HPF1 does two kinds of runs: "Kinetics" runs and "Product Study" runs. For the most part, Kinetics runs can be automatically processed on the Linux side, because calculating a rate constant is really all that needs to be done. Product runs, however, make heavy use of IR data and graphing, so typically analyzing such runs is done manually.

There are additionaly types of runs: OH_plume, Zero, LaserCheck. These are primarily for calibration.

HPF1 currently has a facility for manually specifying a run type; the text name for the run is placed in the file "run.type" (I believe that OH_plume runs are specified this way). HPF2 has no such facility.

In addition, the experimenter specifies other relevant parameters, such as the radical under study, the run model, the manifold, bulb, and size. I don't know what all these are, but they are specified in "run.schedule" which is read line by line, with each line corresponding to each run. These get set and read into the output of pipeext.

Once the run is over, the experimenter will issue a "run end" to terminate that run, and at that point may shut down the instrument or start another run. There are various other commands, such as aborts and whatnot, but them's the basics.

Data processing

Of course, it's not that simple. The Kinetics subgroup does not work on the actual telemetry data stream itself, but on a processed variant thereof.
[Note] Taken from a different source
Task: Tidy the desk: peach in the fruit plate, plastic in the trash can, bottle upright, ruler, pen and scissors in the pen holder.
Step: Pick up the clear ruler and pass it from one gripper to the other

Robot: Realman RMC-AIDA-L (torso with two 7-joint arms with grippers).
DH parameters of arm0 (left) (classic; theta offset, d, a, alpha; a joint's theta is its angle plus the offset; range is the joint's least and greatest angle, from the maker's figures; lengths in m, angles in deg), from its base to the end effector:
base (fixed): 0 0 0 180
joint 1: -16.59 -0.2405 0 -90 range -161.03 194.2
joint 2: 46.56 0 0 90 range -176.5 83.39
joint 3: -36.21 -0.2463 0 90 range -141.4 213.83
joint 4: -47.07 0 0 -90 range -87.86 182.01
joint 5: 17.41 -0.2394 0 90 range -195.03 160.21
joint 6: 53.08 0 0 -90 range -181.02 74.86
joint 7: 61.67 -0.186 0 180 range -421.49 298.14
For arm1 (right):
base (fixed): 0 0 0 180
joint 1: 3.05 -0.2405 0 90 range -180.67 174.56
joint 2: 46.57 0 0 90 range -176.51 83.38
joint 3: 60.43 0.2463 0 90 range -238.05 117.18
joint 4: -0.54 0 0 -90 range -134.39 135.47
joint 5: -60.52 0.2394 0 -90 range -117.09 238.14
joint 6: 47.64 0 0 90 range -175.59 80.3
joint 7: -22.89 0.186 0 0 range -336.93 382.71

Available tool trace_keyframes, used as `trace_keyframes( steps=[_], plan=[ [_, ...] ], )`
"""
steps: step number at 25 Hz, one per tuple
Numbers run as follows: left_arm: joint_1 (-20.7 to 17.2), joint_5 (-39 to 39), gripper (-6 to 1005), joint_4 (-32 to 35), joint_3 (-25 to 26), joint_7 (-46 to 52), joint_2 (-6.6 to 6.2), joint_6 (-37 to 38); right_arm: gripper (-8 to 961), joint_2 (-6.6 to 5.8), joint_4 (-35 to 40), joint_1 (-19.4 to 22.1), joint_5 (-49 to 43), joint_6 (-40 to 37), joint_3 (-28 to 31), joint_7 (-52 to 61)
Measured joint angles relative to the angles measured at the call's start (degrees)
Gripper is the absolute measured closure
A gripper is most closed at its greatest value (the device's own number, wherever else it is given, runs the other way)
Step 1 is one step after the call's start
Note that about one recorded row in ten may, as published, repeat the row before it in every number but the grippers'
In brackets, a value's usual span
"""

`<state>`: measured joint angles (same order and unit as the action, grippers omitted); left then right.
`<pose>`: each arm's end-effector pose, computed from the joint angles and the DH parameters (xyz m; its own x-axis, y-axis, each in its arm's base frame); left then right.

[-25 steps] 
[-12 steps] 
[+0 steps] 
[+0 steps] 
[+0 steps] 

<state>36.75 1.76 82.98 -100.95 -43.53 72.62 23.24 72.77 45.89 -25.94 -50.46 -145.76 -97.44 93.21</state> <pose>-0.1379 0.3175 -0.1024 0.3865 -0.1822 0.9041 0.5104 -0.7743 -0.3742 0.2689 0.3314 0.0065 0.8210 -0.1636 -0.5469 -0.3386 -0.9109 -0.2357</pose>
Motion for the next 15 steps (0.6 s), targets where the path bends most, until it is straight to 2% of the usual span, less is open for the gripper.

To get that data set up, several steps are needed:

The telemetry stream must be processed by "pipeext", which reformats the binary stream into a text format understandable by the analysis scripts.
The text stream must pass through "dataRecv" to be stored in the data heirarchy, and broken up into individual runs
The correct links must be made to allow for data analysis (to analyze an individual run, a special directory is set up with links to the raw data, analysis scripts, work areas, plot areas, etc). This includes the linking in of data from the FTIR instruments.
During an actual run, it's also handy to set up "temporary" work areas to check the operation of the instrument.
The recording of essential information about the run in various log files.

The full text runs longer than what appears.